◆ AIM OF THE TASK
Filter this data down to the lines that hold "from", and copy them.

◆ EXERCISE DATA
╔══

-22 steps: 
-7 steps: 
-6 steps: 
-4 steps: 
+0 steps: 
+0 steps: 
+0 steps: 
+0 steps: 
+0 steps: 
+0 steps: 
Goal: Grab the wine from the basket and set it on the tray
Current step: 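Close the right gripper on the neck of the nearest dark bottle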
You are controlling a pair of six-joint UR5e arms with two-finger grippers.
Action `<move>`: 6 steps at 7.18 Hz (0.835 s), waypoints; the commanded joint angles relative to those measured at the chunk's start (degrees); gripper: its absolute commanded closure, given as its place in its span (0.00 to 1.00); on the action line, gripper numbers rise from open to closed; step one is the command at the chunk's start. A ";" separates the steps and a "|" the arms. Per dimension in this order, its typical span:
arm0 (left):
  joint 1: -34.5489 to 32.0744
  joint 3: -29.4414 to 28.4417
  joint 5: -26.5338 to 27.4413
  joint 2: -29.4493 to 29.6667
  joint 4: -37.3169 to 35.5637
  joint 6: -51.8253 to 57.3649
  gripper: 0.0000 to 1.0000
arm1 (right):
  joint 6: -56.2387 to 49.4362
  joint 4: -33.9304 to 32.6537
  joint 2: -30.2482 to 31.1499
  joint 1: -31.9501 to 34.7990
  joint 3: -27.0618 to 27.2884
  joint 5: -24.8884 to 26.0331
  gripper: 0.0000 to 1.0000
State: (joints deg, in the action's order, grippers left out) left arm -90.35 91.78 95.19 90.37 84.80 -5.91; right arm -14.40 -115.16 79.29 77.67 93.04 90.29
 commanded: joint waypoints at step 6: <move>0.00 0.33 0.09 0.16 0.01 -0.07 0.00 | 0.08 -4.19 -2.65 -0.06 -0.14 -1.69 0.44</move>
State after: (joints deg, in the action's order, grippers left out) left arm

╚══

◆ WRITTEN ANSWER
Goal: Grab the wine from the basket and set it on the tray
Action `<move>`: 6 steps at 7.18 Hz (0.835 s), waypoints; the commanded joint angles relative to those measured at the chunk's start (degrees); gripper: its absolute commanded closure, given as its place in its span (0.00 to 1.00); on the action line, gripper numbers rise from open to closed; step one is the command at the chunk's start. A ";" separates the steps and a "|" the arms. Per dimension in this order, its typical span:

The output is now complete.